BEGIN DATA TO USE

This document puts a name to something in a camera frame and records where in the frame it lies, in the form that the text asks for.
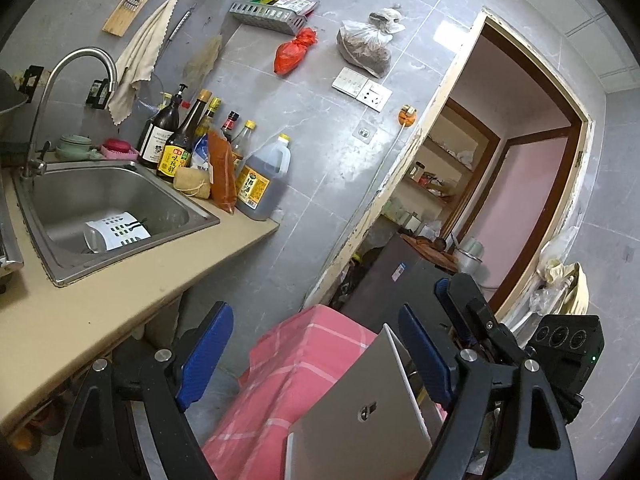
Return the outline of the yellow-label soy sauce bottle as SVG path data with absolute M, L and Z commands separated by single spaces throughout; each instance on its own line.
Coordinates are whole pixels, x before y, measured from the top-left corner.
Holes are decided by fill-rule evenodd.
M 172 182 L 177 170 L 189 162 L 196 128 L 212 92 L 202 89 L 179 128 L 167 139 L 156 168 L 157 177 Z

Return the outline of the hanging white cloth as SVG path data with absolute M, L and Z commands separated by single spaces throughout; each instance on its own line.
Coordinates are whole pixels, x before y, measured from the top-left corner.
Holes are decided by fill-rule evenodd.
M 118 83 L 107 102 L 115 126 L 124 122 L 132 113 L 134 99 L 141 85 L 150 81 L 160 56 L 160 48 L 179 0 L 163 2 L 136 31 L 126 49 L 116 62 Z

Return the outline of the brown scrub sponge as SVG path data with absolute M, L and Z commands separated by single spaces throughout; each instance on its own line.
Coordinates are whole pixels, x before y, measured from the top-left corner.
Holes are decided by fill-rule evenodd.
M 177 169 L 174 182 L 174 189 L 185 196 L 207 200 L 210 194 L 210 183 L 208 173 L 201 169 L 180 167 Z

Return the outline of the dark soy sauce bottle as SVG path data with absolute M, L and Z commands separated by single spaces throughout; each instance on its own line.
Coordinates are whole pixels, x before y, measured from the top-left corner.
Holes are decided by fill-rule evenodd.
M 146 122 L 138 145 L 138 162 L 141 165 L 157 167 L 166 141 L 179 127 L 179 107 L 186 88 L 186 84 L 179 84 L 177 92 L 170 96 L 168 103 Z

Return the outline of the grey wall rack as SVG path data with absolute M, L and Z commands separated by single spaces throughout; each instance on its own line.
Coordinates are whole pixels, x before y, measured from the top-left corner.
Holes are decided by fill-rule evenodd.
M 307 26 L 307 19 L 292 10 L 252 2 L 235 2 L 229 14 L 241 24 L 273 30 L 288 36 L 296 36 Z

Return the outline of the red plastic bag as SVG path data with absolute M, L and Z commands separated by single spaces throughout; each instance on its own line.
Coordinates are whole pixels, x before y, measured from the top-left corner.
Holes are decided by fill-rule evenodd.
M 273 61 L 273 73 L 285 76 L 295 70 L 303 61 L 308 49 L 317 43 L 317 33 L 304 27 L 292 40 L 281 44 Z

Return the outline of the dark grey cabinet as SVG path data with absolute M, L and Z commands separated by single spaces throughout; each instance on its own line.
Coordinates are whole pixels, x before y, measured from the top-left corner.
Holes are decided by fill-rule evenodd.
M 373 333 L 384 324 L 400 336 L 398 315 L 404 304 L 425 325 L 451 322 L 436 299 L 436 283 L 451 273 L 419 255 L 408 242 L 395 235 L 381 250 L 340 312 Z

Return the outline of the stainless steel sink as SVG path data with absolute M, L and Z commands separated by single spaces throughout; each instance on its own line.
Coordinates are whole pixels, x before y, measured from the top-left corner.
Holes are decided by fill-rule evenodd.
M 113 263 L 170 240 L 216 226 L 218 217 L 149 169 L 128 160 L 51 162 L 41 176 L 13 183 L 27 229 L 48 277 L 64 287 Z M 84 237 L 90 221 L 126 216 L 136 234 L 114 249 L 94 252 Z

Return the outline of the perforated steel utensil holder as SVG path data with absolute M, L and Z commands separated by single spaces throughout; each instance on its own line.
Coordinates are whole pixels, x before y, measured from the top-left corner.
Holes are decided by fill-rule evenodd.
M 413 479 L 446 413 L 384 325 L 362 356 L 292 427 L 285 479 Z

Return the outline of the white perforated basket in sink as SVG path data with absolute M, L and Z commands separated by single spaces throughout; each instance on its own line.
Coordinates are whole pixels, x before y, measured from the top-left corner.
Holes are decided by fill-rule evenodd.
M 87 247 L 94 253 L 110 252 L 151 237 L 141 220 L 127 211 L 88 221 L 82 228 Z

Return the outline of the orange chili sauce packet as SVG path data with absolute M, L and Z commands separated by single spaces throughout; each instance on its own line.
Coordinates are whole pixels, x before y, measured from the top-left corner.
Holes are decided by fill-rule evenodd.
M 207 133 L 210 197 L 218 208 L 233 214 L 236 203 L 231 145 L 217 131 Z

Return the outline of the clear bag of dried goods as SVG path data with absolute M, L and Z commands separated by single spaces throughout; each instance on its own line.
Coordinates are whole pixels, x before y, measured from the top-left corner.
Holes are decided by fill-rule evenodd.
M 342 21 L 336 34 L 338 50 L 344 60 L 365 70 L 374 78 L 384 77 L 390 70 L 392 52 L 388 46 L 394 36 L 403 32 L 404 16 L 395 8 L 371 12 L 367 21 Z

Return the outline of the pink checkered tablecloth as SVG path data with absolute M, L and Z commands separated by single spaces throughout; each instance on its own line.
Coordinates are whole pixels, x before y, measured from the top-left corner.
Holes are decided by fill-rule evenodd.
M 373 333 L 322 304 L 293 315 L 258 340 L 240 392 L 203 453 L 219 479 L 285 479 L 293 425 L 362 356 Z

END DATA TO USE

Reproduce every entry exactly, but omit each picture.

This document puts a name to something in a camera frame and records where in the frame it lies, in the form that the text asks for.
Return the outline of the yellow-label soy sauce bottle as SVG path data with absolute M, L and Z commands separated by single spaces throughout; each instance on its own line.
Coordinates are whole pixels, x before y, measured from the top-left corner.
Holes are decided by fill-rule evenodd.
M 172 182 L 177 170 L 189 162 L 196 128 L 212 92 L 202 89 L 179 128 L 167 139 L 156 168 L 157 177 Z

Return the outline of the hanging white cloth as SVG path data with absolute M, L and Z commands separated by single spaces throughout; each instance on its own line.
Coordinates are whole pixels, x before y, measured from the top-left corner.
Holes are decided by fill-rule evenodd.
M 118 83 L 107 102 L 115 126 L 124 122 L 132 113 L 134 99 L 141 85 L 150 81 L 160 56 L 160 48 L 179 0 L 163 2 L 136 31 L 126 49 L 116 62 Z

Return the outline of the brown scrub sponge as SVG path data with absolute M, L and Z commands separated by single spaces throughout; each instance on its own line.
Coordinates are whole pixels, x before y, measured from the top-left corner.
Holes are decided by fill-rule evenodd.
M 177 169 L 174 182 L 174 189 L 185 196 L 207 200 L 210 194 L 210 183 L 208 173 L 201 169 L 180 167 Z

Return the outline of the dark soy sauce bottle as SVG path data with absolute M, L and Z commands separated by single spaces throughout; each instance on its own line.
Coordinates are whole pixels, x before y, measured from the top-left corner.
Holes are decided by fill-rule evenodd.
M 146 122 L 138 145 L 138 162 L 141 165 L 157 167 L 166 141 L 179 127 L 179 107 L 186 88 L 186 84 L 179 84 L 177 92 L 170 96 L 168 103 Z

Return the outline of the grey wall rack as SVG path data with absolute M, L and Z commands separated by single spaces throughout; each instance on its own line.
Coordinates are whole pixels, x before y, measured from the top-left corner.
Holes are decided by fill-rule evenodd.
M 307 26 L 307 19 L 292 10 L 252 2 L 235 2 L 229 14 L 241 24 L 273 30 L 288 36 L 296 36 Z

Return the outline of the red plastic bag as SVG path data with absolute M, L and Z commands separated by single spaces throughout; each instance on its own line.
Coordinates are whole pixels, x before y, measured from the top-left corner.
Holes are decided by fill-rule evenodd.
M 273 61 L 273 73 L 285 76 L 295 70 L 303 61 L 308 49 L 317 43 L 317 33 L 304 27 L 292 40 L 281 44 Z

Return the outline of the dark grey cabinet as SVG path data with absolute M, L and Z commands separated by single spaces throughout; each instance on its own line.
Coordinates are whole pixels, x before y, measured from the top-left corner.
Holes are decided by fill-rule evenodd.
M 373 333 L 384 324 L 400 336 L 398 315 L 404 304 L 425 325 L 451 322 L 436 299 L 436 283 L 451 273 L 419 255 L 408 242 L 395 235 L 381 250 L 340 312 Z

Return the outline of the stainless steel sink as SVG path data with absolute M, L and Z commands separated by single spaces throughout; each instance on its own line.
Coordinates are whole pixels, x before y, measured from the top-left corner.
Holes are decided by fill-rule evenodd.
M 113 263 L 170 240 L 216 226 L 218 217 L 149 169 L 128 160 L 51 162 L 41 176 L 13 183 L 27 229 L 48 277 L 64 287 Z M 84 237 L 90 221 L 126 216 L 136 234 L 114 249 L 94 252 Z

Return the outline of the perforated steel utensil holder as SVG path data with absolute M, L and Z commands separated by single spaces throughout; each instance on its own line.
Coordinates are whole pixels, x before y, measured from the top-left corner.
Holes are decided by fill-rule evenodd.
M 413 479 L 446 413 L 384 325 L 362 356 L 292 427 L 285 479 Z

Return the outline of the white perforated basket in sink as SVG path data with absolute M, L and Z commands separated by single spaces throughout; each instance on its own line.
Coordinates are whole pixels, x before y, measured from the top-left corner.
Holes are decided by fill-rule evenodd.
M 87 247 L 94 253 L 110 252 L 151 237 L 141 220 L 127 211 L 88 221 L 82 228 Z

Return the outline of the orange chili sauce packet as SVG path data with absolute M, L and Z commands separated by single spaces throughout; each instance on its own line.
Coordinates are whole pixels, x before y, measured from the top-left corner.
Holes are decided by fill-rule evenodd.
M 207 133 L 210 197 L 218 208 L 233 214 L 236 203 L 231 145 L 217 131 Z

Return the outline of the clear bag of dried goods as SVG path data with absolute M, L and Z commands separated by single spaces throughout; each instance on its own line.
Coordinates are whole pixels, x before y, measured from the top-left corner.
Holes are decided by fill-rule evenodd.
M 342 21 L 336 34 L 338 50 L 344 60 L 365 70 L 374 78 L 384 77 L 390 70 L 392 52 L 388 46 L 394 36 L 403 32 L 404 16 L 395 8 L 371 12 L 367 21 Z

Return the outline of the pink checkered tablecloth as SVG path data with absolute M, L and Z commands separated by single spaces throughout; each instance on its own line.
Coordinates are whole pixels, x before y, measured from the top-left corner.
Holes are decided by fill-rule evenodd.
M 373 333 L 322 304 L 293 315 L 258 340 L 240 392 L 203 453 L 219 479 L 285 479 L 293 425 L 362 356 Z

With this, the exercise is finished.